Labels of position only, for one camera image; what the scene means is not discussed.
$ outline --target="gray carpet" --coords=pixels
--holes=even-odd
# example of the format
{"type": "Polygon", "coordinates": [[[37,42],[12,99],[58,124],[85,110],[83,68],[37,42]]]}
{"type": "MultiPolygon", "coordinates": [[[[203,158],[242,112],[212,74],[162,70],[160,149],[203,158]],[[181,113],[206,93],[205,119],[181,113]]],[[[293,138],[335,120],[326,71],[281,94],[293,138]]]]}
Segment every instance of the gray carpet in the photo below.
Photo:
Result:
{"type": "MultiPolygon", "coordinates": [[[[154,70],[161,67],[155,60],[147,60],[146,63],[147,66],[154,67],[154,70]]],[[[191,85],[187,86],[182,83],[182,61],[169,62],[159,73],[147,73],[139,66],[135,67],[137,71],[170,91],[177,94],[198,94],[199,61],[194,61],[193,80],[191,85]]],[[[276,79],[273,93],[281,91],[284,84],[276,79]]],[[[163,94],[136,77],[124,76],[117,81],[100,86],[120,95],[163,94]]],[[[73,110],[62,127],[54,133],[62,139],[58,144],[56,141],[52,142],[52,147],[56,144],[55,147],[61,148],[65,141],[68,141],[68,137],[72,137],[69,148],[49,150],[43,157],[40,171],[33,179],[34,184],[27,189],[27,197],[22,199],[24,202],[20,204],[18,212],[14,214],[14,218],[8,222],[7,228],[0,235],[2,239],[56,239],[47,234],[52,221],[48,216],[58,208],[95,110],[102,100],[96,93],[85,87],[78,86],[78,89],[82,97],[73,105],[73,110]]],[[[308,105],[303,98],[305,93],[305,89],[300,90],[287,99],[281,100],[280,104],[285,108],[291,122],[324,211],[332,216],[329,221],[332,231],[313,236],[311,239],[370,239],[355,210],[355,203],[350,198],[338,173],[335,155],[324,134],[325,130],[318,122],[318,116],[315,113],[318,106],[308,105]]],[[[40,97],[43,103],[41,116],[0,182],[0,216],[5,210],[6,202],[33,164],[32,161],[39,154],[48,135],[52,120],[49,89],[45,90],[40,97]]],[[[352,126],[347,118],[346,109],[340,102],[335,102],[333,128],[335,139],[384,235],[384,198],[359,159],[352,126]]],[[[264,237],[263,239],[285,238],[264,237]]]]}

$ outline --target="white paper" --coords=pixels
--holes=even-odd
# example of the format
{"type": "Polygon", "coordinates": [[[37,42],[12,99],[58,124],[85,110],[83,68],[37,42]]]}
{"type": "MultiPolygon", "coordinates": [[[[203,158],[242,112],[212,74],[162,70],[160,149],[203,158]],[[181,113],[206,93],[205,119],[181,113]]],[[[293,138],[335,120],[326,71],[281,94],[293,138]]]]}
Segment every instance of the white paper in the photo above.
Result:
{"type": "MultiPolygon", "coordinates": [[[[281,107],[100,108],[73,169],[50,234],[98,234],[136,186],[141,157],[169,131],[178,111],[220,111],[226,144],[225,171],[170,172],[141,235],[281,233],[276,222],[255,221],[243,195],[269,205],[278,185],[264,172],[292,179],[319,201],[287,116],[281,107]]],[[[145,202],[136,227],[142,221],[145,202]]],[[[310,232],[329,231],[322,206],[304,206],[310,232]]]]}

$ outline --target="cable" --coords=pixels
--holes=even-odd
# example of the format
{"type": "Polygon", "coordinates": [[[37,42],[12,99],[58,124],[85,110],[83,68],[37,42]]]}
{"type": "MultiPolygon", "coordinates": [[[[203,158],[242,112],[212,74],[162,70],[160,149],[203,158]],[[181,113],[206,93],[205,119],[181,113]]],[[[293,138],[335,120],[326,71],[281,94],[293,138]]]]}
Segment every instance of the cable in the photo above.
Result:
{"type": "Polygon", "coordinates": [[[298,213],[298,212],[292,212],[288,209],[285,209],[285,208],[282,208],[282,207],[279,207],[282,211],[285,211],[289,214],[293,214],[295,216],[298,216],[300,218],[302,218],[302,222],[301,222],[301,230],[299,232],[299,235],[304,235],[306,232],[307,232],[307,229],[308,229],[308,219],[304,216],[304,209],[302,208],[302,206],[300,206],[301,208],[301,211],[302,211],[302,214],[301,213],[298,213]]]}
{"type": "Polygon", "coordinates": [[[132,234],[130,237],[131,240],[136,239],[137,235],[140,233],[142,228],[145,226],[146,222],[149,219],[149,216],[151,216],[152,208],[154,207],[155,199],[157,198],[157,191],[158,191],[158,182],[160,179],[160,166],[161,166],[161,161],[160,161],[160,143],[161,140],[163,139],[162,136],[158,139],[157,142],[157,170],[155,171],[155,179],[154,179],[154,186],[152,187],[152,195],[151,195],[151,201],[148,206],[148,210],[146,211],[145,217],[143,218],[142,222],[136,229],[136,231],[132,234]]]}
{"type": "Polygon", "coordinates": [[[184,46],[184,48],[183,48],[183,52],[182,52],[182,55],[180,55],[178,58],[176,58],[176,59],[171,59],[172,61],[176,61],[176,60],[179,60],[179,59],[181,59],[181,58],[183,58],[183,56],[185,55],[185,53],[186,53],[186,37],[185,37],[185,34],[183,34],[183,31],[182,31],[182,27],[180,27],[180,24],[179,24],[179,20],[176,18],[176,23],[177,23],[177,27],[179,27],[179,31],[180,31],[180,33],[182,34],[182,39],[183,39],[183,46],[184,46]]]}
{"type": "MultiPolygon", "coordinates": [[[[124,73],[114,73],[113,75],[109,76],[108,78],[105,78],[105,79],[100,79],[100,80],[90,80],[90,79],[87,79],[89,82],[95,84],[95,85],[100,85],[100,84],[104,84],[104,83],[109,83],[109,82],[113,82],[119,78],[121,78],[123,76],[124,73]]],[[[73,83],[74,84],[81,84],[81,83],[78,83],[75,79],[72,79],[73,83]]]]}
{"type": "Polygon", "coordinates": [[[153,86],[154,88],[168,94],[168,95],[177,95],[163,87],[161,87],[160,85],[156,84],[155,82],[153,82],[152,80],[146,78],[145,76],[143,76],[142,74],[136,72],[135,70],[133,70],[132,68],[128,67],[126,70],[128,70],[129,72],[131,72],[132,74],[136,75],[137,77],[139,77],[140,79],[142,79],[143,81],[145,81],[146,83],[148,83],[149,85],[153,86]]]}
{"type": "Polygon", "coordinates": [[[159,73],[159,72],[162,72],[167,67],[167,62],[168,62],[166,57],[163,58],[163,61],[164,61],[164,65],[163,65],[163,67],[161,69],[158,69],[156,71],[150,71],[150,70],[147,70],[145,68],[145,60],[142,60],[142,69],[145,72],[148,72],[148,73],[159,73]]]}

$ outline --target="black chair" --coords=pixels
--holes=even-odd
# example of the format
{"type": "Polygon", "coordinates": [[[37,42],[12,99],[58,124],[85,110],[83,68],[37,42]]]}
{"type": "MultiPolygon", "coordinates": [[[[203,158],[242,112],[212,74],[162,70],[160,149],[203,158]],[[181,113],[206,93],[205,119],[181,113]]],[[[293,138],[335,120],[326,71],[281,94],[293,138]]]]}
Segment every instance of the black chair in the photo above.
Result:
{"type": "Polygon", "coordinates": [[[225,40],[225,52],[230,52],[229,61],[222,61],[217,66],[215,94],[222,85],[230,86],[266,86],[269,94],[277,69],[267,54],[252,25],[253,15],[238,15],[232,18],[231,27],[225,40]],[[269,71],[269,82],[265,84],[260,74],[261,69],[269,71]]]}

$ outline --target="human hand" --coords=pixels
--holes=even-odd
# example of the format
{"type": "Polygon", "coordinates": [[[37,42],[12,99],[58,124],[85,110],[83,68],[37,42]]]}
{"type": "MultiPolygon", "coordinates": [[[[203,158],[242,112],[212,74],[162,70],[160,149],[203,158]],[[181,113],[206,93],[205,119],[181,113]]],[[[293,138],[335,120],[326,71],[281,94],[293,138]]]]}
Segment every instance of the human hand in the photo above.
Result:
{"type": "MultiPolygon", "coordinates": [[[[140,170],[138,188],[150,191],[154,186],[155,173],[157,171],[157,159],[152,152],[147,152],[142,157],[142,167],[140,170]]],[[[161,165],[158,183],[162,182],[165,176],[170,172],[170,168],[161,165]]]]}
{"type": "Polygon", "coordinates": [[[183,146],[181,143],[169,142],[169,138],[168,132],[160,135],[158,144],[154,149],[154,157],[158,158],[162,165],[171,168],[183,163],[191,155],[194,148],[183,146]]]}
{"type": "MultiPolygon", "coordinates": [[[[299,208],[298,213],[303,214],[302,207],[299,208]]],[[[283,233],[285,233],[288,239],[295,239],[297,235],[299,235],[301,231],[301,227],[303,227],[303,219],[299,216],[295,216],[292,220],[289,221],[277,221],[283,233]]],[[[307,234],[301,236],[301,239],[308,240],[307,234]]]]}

•••

WHAT THE TASK REQUIRES = Apply a filter for "cable" to the entries and show each line that passes.

SOLUTION =
$ outline --target="cable" --coords=pixels
Segment every instance of the cable in the photo above.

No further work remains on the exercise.